Ab Juli dieses Jahres wird die Solodaris Stiftung, das Kompetenzzentrum für Menschen mit einer psychischen Beeinträchtigung im Kanton Solothurn, eine neue Leitung erhalten: Daniel Wermelinger übergibt das Zepter an Kilian Bärtschi.
Der langjährige Geschäftsführer Daniel Wermelinger, der seinen wohlverdienten Ruhestand antreten könne, werde sein Amt an den neugewählten Kilian Bärtschi übergeben, lässt die Solodaris Stiftung die Medien in einer Mitteilung wissen. Der 53-jährige Bärtschi ist kein Unbekannter in der Solodaris Stiftung, wirkte er doch von 2010 bis 2018 bereits als deren Stiftungsratspräsident. Der passionierte Laufsportler ist wohnhaft in Olten, verheiratet und Vater zweier Jugendlicher. Beruflich wirkte Bärtschi 30 Jahre bei der Suva in Solothurn, davon während 18 Jahren als Agentur- und vier Jahre als Regionalleiter. Er wird von Daniel Wermelinger, der seit der Gründung der Solodaris Stiftung als deren Leiter in vielen Belangen federführend mitgewirkt hat, einen Betrieb mit mehr als 200 Fachpersonen und rund 500 Nutzenden übernehmen.

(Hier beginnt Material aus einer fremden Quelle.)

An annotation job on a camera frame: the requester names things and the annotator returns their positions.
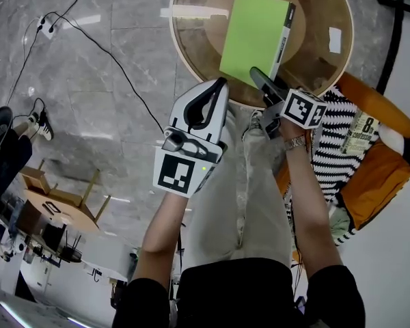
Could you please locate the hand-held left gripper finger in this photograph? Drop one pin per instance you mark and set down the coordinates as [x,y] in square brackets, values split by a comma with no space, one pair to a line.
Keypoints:
[222,115]
[179,108]

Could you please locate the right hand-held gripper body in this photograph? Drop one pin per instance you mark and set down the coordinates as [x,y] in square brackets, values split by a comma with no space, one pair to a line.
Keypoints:
[302,109]

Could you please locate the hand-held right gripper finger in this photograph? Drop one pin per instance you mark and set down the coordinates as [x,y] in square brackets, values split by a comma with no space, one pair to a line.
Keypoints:
[266,85]

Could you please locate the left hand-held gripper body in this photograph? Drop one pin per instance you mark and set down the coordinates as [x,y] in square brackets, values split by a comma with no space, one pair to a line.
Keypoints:
[174,173]

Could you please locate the green book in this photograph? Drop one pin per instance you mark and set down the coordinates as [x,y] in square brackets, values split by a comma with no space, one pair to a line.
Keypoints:
[253,36]

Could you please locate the orange sofa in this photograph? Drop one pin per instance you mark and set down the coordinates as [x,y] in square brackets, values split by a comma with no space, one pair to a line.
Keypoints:
[379,97]

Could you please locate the person's left forearm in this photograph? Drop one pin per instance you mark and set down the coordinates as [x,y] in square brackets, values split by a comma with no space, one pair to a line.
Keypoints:
[164,238]

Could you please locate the person's right forearm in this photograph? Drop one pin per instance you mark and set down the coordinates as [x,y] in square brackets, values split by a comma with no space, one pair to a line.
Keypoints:
[311,210]

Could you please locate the white paperback book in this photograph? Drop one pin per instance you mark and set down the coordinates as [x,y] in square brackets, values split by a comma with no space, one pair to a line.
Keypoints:
[360,132]

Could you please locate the silver wristwatch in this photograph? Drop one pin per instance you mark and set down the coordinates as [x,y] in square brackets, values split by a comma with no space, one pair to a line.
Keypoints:
[294,143]

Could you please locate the black white striped throw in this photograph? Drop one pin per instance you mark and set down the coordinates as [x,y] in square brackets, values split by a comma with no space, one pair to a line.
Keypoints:
[331,156]

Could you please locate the round beige basket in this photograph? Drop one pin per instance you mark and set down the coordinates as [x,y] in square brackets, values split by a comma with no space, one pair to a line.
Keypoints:
[191,39]

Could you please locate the white sticker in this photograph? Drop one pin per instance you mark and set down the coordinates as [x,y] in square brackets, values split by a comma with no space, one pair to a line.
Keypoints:
[335,39]

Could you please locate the small wooden table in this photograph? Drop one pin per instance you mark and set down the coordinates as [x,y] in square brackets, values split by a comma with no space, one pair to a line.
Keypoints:
[71,214]

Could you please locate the orange zippered cushion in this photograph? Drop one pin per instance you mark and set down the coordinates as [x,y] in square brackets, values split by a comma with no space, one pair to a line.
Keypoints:
[379,190]

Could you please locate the person's black shirt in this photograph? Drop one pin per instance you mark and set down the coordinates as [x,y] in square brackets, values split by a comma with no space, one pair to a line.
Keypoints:
[239,296]

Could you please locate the white power strip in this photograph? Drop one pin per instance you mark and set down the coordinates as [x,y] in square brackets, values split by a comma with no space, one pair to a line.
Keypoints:
[48,27]

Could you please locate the black oval seat shell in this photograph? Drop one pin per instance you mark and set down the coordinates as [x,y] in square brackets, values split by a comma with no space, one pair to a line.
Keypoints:
[0,128]

Wermelinger war insgesamt über 23 Jahre für die Solodaris und ihre Vorgängerinstitutionen im Einsatz und habe die an mehreren Standorten wirkende Institution nachhaltig geprägt, teilt die Stiftung mit. Der Stiftungsrat dankt ihm für sein treues und stets innovatives Wirken und ist überzeugt, dass Kilian Bärtschi die erfolgreiche Weiterführung der Stiftung gelingen wird.